Action item ::
Word for word, copy the listing below and leave out its images.
--- START ---
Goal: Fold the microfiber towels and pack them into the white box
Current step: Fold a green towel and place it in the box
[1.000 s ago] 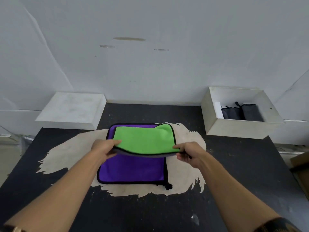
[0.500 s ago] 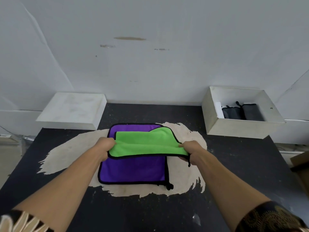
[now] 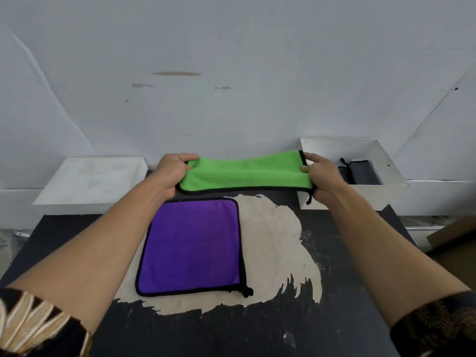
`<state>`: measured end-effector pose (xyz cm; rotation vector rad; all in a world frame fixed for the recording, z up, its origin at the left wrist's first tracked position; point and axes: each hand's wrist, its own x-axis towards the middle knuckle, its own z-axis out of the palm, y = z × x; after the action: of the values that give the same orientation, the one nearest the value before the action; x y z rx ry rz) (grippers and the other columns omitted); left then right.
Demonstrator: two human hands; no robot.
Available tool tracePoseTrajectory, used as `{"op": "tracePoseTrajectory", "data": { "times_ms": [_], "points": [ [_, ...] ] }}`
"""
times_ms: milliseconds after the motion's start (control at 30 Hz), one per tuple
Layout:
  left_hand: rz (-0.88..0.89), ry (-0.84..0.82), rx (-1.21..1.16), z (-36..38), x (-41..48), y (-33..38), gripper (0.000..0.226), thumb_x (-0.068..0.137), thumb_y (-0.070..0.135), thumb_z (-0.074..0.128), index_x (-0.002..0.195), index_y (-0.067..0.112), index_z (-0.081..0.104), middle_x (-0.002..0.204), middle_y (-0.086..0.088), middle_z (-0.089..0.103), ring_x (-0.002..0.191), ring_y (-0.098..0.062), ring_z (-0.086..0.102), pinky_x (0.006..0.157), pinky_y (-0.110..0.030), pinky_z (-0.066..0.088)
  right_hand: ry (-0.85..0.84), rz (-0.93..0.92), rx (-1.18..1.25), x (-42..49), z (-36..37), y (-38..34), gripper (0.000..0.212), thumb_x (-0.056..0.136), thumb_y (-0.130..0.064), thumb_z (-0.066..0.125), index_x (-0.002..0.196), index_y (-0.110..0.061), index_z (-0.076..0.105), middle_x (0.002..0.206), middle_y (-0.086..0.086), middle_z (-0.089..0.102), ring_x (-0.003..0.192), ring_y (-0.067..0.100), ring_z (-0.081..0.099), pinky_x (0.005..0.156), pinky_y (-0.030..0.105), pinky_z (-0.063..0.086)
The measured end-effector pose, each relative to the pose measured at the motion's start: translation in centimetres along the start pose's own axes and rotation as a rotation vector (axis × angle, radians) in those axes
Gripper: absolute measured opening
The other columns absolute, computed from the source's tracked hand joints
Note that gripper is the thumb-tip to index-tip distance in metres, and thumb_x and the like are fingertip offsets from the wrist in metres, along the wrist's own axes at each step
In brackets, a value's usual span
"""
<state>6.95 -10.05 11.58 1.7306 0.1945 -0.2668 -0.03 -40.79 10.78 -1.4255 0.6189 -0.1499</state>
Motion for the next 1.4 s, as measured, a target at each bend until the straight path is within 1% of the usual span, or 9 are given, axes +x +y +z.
{"op": "tracePoseTrajectory", "data": {
  "times_ms": [300,400,500,767,933,1000,1100,1200,1400],
  "points": [
    [-0.101,-0.161,0.401,7.8,-5.8,-16.0,0.049,0.092,-0.015,0.049,0.138,0.002,0.052,0.139,-0.013,0.054,0.118,-0.022,0.054,0.091,-0.019,0.039,0.013,0.246,-0.465,-3.0,-10.8,17.5,0.052,0.08,0.025,0.035,0.117,0.001,0.064,0.102,0.018,0.066,0.068,0.014,0.059,0.045,0.013,0.048],
    [-0.185,-0.168,0.461,9.5,-7.8,-19.5,0.047,0.092,-0.012,0.048,0.132,0.01,0.06,0.133,-0.012,0.059,0.104,-0.018,0.058,0.084,-0.022,0.046,-0.013,0.326,-0.543,-3.3,-13.4,21.3,0.044,0.081,0.018,0.039,0.105,-0.003,0.069,0.105,0.017,0.071,0.079,0.024,0.065,0.066,0.027,0.056],
    [-0.227,-0.133,0.528,10.9,-9.0,-20.7,0.046,0.09,-0.005,0.052,0.129,0.017,0.063,0.129,-0.008,0.061,0.103,-0.022,0.061,0.087,-0.03,0.052,0.015,0.326,-0.68,-3.0,-15.4,21.5,0.036,0.08,0.005,0.048,0.104,-0.011,0.071,0.106,0.012,0.071,0.097,0.028,0.065,0.085,0.037,0.055],
    [-0.223,-0.122,0.542,16.3,-12.5,-21.5,0.039,0.087,0.007,0.067,0.124,0.02,0.063,0.122,-0.01,0.06,0.111,-0.025,0.059,0.096,-0.034,0.05,0.041,0.425,-1.137,-3.6,-22.2,19.9,0.034,0.086,-0.017,0.057,0.111,0.003,0.067,0.116,0.02,0.067,0.108,0.035,0.064,0.078,0.029,0.046],
    [-0.349,-0.163,0.78,18.6,-13.9,-21.4,0.037,0.086,0.019,0.067,0.12,0.016,0.053,0.115,-0.008,0.061,0.098,-0.025,0.062,0.081,-0.034,0.055,-0.031,0.46,-1.264,-4.0,-22.9,18.0,0.028,0.079,-0.023,0.054,0.092,-0.004,0.069,0.078,0.01,0.07,0.068,0.027,0.071,0.067,0.029,0.056],
    [-0.312,-0.126,1.047,18.8,-14.5,-20.8,0.036,0.086,0.028,0.063,0.115,0.014,0.048,0.109,-0.007,0.063,0.093,-0.027,0.063,0.073,-0.033,0.053,0.037,0.325,-1.351,-3.3,-21.8,17.3,0.03,0.082,-0.023,0.057,0.104,-0.006,0.066,0.086,0.011,0.066,0.078,0.028,0.065,0.07,0.031,0.052],
    [-0.052,0.074,1.271,19.3,-14.5,-20.1,0.039,0.089,0.032,0.061,0.118,0.012,0.046,0.116,-0.01,0.058,0.099,-0.03,0.06,0.073,-0.038,0.048,-0.03,0.032,-1.393,-2.3,-19.3,17.1,0.052,0.091,-0.025,0.059,0.137,-0.008,0.042,0.138,0.019,0.045,0.124,0.036,0.046,0.094,0.044,0.047],
    [0.187,-0.095,1.369,20.4,-13.5,-19.7,0.064,0.093,0.046,0.055,0.148,0.021,0.032,0.152,-0.015,0.031,0.136,-0.035,0.034,0.106,-0.049,0.036,-0.285,-0.156,-1.446,-1.7,-17.1,17.8,0.066,0.096,-0.041,0.053,0.151,-0.021,0.023,0.16,0.017,0.011,0.146,0.037,0.015,0.113,0.057,0.025],
    [-0.001,-0.447,1.507,22.2,-11.7,-21.3,0.088,0.089,0.076,0.025,0.155,0.029,-0.011,0.159,-0.013,-0.025,0.146,-0.034,-0.022,0.109,-0.053,-0.018,-0.508,0.002,-1.619,-0.9,-16.7,21.1,0.082,0.09,-0.077,0.017,0.154,-0.035,-0.013,0.159,0.01,-0.028,0.148,0.032,-0.02,0.112,0.068,-0.004]
  ]
}}
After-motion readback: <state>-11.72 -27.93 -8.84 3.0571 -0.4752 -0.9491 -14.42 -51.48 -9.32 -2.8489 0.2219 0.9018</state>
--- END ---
Task answer ::
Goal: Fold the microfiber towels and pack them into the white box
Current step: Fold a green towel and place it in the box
[1.000 s ago] 
[0.500 s ago] 
[now] 
`<state>`: measured end-effector pose (xyz cm; rotation vector rad; all in a world frame fixed for the recording, z up, its origin at the left wrist's first tracked position; point and axes: each hand's wrist, its own x-axis towards the middle knuckle, its own z-axis out of the palm, y = z × x; after the action: of the values that give the same orientation, the one nearest the value before the action; x y z rx ry rz) (grippers and the other columns omitted); left then right.
Demonstrator: two human hands; no robot.
Available tool tracePoseTrajectory, used as `{"op": "tracePoseTrajectory", "data": { "times_ms": [_], "points": [ [_, ...] ] }}`
"""
times_ms: milliseconds after the motion's start (control at 30 Hz), one per tuple
Layout:
  left_hand: rz (-0.88..0.89), ry (-0.84..0.82), rx (-1.21..1.16), z (-36..38), x (-41..48), y (-33..38), gripper (0.000..0.226), thumb_x (-0.068..0.137), thumb_y (-0.070..0.135), thumb_z (-0.074..0.128), index_x (-0.002..0.195), index_y (-0.067..0.112), index_z (-0.081..0.104), middle_x (-0.002..0.204), middle_y (-0.086..0.088), middle_z (-0.089..0.103), ring_x (-0.002..0.191), ring_y (-0.098..0.062), ring_z (-0.086..0.102), pinky_x (0.006..0.157), pinky_y (-0.110..0.030), pinky_z (-0.066..0.088)
  right_hand: ry (-0.85..0.84), rz (-0.93..0.92), rx (-1.18..1.25), x (-42..49), z (-36..37), y (-38..34), gripper (0.000..0.212), thumb_x (-0.056..0.136), thumb_y (-0.130..0.064), thumb_z (-0.066..0.125), index_x (-0.002..0.196), index_y (-0.110..0.061), index_z (-0.076..0.105), middle_x (0.002..0.206), middle_y (-0.086..0.086), middle_z (-0.089..0.102), ring_x (-0.003..0.192), ring_y (-0.067..0.100), ring_z (-0.081..0.099), pinky_x (0.005..0.156), pinky_y (-0.030..0.105), pinky_z (-0.063..0.086)
The measured end-effector pose, each relative to the pose measured at the motion's start: translation in centimetres along the start pose's own axes and rotation as a rotation vector (axis × angle, radians) in those axes
Gripper: absolute measured opening
The other columns absolute, computed from the source's tracked hand joints
Note that gripper is the thumb-tip to index-tip distance in metres, and thumb_x and the like are fingertip offsets from the wrist in metres, along the wrist's own axes at each step
In brackets, a value's usual span
"""
<state>6.95 -10.05 11.58 1.7306 0.1945 -0.2668 -0.03 -40.79 10.78 -1.4255 0.6189 -0.1499</state>
Motion for the next 1.4 s, as measured, a target at each bend until the straight path is within 1% of the usual span, or 9 are given, axes +x +y +z.
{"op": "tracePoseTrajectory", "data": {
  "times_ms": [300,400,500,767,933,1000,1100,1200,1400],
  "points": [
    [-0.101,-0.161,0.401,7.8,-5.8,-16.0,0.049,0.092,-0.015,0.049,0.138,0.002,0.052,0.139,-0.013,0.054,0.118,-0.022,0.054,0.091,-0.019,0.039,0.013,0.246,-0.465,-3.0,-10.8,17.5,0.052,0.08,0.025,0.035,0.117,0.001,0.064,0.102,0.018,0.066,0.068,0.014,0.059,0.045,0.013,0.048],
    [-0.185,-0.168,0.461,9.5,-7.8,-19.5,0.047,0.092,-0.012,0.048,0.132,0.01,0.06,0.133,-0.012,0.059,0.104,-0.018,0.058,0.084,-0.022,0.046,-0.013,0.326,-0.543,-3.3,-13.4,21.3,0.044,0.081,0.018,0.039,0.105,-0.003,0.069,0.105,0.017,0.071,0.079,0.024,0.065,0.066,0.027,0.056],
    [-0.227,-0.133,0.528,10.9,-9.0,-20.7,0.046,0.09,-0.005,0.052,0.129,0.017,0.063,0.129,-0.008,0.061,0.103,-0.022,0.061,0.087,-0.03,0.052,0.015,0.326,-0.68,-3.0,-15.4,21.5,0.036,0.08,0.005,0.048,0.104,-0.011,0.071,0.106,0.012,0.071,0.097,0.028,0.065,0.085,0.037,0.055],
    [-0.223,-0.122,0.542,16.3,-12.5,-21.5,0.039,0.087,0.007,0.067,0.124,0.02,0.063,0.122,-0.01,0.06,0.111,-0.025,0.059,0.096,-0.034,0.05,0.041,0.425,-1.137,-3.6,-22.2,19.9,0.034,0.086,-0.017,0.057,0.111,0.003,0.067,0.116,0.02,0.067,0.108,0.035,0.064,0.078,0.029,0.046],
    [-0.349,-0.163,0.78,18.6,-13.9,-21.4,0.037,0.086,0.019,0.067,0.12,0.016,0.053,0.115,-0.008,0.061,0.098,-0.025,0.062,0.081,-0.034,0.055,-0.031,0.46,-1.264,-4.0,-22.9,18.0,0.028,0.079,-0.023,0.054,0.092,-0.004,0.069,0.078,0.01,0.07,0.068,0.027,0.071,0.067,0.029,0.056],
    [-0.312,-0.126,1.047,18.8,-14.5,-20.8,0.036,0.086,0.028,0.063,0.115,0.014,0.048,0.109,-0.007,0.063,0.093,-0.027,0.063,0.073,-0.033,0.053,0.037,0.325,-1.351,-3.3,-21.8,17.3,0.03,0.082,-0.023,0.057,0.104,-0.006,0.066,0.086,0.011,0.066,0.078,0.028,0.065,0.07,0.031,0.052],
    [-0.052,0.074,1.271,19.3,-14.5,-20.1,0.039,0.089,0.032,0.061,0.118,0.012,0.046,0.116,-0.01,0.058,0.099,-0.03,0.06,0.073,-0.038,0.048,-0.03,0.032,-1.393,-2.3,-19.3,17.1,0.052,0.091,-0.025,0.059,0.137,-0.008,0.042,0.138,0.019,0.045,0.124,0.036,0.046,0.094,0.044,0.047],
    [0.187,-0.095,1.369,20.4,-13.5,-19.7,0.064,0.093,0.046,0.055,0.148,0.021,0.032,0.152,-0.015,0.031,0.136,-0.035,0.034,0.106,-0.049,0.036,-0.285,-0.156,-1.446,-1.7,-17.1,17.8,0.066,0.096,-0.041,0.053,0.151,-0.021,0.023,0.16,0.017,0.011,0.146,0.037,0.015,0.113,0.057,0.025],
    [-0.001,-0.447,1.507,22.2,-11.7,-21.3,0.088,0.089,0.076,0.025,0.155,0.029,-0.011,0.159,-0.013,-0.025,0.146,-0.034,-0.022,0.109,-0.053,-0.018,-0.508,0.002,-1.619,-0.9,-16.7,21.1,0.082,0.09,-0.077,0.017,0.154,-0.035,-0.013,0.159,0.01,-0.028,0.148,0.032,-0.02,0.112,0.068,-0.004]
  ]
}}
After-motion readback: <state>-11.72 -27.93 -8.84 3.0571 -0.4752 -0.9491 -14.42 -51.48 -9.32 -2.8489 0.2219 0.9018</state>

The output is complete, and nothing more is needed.